* Requirement
Return precisely the opening lines of the listing below, ending with the line that contains "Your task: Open".

....................

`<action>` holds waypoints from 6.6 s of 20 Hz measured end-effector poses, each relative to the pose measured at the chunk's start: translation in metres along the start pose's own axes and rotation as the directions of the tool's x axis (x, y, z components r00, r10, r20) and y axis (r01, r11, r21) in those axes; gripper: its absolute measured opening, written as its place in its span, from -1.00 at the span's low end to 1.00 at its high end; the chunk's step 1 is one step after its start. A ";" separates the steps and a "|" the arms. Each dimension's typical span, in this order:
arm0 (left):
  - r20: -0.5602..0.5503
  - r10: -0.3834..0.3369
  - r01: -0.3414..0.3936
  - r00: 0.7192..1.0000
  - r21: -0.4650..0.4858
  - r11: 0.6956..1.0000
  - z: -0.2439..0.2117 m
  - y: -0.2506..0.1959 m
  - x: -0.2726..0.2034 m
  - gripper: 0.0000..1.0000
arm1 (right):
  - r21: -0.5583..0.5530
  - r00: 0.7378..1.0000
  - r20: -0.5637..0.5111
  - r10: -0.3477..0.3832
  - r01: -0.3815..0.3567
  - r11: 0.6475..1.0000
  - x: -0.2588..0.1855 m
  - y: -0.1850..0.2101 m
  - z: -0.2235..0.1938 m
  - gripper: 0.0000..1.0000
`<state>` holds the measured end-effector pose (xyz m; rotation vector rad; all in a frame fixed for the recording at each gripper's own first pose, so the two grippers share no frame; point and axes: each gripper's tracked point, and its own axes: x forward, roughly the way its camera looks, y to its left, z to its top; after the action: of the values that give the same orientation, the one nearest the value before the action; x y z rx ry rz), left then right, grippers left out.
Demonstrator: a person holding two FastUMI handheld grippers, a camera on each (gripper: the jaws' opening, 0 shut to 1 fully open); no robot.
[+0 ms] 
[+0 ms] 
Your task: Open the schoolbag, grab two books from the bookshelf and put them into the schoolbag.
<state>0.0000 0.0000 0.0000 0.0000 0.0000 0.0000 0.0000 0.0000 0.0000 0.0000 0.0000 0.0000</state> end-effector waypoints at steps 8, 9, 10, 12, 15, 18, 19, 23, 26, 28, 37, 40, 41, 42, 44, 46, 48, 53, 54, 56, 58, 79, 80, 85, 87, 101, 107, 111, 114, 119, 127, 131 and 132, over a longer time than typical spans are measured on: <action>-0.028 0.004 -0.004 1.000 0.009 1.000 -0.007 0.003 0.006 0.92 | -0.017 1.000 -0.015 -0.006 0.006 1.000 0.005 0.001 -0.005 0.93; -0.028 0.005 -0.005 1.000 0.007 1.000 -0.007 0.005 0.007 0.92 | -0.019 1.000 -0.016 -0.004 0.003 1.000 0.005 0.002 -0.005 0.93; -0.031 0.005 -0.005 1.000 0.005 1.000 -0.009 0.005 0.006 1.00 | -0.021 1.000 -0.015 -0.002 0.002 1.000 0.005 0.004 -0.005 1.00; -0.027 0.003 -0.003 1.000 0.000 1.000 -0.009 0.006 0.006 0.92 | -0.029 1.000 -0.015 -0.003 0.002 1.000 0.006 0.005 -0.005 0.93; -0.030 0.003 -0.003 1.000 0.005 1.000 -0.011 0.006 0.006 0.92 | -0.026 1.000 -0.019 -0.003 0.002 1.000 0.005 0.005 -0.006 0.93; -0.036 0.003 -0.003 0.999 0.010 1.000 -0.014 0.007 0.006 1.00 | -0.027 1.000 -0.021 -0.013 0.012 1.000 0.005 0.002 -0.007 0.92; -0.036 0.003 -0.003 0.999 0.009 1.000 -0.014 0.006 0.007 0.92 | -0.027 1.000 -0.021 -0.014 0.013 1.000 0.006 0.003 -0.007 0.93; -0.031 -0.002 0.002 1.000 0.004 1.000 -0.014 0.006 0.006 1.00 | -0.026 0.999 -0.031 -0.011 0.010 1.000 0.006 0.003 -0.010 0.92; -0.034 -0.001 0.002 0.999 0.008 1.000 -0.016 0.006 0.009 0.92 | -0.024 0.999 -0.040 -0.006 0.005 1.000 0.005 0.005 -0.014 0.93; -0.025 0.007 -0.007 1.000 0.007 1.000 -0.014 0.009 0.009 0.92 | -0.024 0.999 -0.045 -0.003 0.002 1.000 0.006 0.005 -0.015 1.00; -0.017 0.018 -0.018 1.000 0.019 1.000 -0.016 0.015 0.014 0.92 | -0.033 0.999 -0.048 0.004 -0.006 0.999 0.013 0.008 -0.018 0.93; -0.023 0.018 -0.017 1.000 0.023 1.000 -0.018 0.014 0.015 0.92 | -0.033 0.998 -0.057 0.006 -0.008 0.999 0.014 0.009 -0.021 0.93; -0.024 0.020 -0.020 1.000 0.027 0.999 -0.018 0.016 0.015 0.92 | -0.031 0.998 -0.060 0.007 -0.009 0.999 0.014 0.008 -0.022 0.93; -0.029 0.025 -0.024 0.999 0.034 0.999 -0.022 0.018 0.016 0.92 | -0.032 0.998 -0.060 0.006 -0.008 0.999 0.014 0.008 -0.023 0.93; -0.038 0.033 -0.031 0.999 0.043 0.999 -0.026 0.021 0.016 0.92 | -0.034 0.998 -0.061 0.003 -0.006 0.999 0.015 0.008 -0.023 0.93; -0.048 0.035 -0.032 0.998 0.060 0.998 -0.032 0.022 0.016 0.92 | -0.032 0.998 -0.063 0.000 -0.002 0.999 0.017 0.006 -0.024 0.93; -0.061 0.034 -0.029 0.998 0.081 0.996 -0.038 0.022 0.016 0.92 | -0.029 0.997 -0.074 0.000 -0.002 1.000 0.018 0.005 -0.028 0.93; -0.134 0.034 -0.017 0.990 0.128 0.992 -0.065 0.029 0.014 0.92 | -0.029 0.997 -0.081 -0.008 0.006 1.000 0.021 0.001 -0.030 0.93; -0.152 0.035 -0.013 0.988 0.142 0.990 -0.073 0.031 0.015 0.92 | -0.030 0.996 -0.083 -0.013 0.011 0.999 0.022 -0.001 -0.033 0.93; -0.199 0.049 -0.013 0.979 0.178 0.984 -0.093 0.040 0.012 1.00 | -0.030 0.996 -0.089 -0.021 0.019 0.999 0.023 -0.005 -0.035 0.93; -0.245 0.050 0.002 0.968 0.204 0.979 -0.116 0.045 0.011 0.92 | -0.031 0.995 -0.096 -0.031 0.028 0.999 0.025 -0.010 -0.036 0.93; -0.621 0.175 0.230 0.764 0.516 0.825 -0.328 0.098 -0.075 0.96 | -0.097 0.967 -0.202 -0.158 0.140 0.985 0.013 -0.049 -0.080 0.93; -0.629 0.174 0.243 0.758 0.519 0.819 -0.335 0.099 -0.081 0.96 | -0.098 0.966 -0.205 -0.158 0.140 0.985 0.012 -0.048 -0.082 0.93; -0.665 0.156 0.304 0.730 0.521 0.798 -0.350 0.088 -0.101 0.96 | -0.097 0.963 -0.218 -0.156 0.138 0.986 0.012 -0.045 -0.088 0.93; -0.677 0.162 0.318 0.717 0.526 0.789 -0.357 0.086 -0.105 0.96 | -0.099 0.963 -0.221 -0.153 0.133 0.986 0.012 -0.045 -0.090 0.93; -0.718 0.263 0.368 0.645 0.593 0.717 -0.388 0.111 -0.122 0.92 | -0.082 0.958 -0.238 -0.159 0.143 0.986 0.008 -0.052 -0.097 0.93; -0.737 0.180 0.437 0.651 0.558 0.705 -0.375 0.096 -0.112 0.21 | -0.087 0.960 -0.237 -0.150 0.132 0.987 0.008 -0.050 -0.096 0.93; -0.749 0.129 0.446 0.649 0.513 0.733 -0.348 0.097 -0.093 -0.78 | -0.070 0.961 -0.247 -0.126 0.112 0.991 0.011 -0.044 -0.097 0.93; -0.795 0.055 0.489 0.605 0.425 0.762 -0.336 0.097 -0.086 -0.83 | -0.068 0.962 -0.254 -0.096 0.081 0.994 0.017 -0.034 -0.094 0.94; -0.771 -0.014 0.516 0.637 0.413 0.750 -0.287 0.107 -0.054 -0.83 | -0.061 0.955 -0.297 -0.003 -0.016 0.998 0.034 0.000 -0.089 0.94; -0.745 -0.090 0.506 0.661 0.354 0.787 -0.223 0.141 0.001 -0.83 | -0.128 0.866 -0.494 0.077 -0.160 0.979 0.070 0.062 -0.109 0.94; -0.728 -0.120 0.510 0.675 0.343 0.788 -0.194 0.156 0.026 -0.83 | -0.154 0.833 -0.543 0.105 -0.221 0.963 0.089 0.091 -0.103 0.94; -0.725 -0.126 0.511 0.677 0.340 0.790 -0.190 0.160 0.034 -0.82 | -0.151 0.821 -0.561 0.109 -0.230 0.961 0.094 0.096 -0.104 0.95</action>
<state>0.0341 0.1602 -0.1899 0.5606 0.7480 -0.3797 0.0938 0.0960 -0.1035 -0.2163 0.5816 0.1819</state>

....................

* Task response
`<action>` holds waypoints from 6.6 s of 20 Hz measured end-effector poses, each relative to the pose measured at the chunk's start: translation in metres along the start pose's own axes and rotation as the directions of the tool's x axis (x, y, z components r00, r10, r20) and y axis (r01, r11, r21) in those axes; gripper: its absolute measured opening, written as its place in its span, from -1.00 at the span's low end to 1.00 at its high end; the chunk's step 1 is one step after its start. A ";" separates the steps and a "|" the arms. Each dimension's typical span, in this order:
arm0 (left):
  - r20: -0.5602..0.5503
  - r10: -0.3834..0.3369
  - r01: -0.3414..0.3936
  - r00: 0.7192..1.0000
  - r21: -0.4650..0.4858
  - r11: 0.6956..1.0000
  - z: -0.2439..0.2117 m
  - y: -0.2506..0.1959 m
  - x: -0.2726..0.2034 m
  - gripper: 0.0000..1.0000
arm1 (right):
  - r21: -0.5583..0.5530
  - r00: 0.7378..1.0000
  - r20: -0.5637..0.5111
  - r10: -0.3477..0.3832
  - r01: -0.3815..0.3567
  - r11: 0.6475..1.0000
  - x: -0.2588..0.1855 m
  - y: -0.1850..0.2101 m
  - z: -0.2235..0.1938 m
  - gripper: 0.0000..1.0000
`<state>` holds the measured end-effector pose (xyz m; rotation vector rad; all in a frame fixed for the recording at each gripper's own first pose, so the two grippers share no frame; point and axes: each gripper's tracked point, and its own axes: x forward, roughly the way its camera looks, y to its left, z to its top; after the action: of the values that give the same orientation, the one nearest the value before the action; x y z rx ry rz), left then right, grippers left out.
Demonstrator: a person holding two FastUMI handheld grippers, a camera on each (gripper: the jaws' opening, 0 shut to 1 fully open); no robot.
[+0 ms] 
[+0 ms] 
Your task: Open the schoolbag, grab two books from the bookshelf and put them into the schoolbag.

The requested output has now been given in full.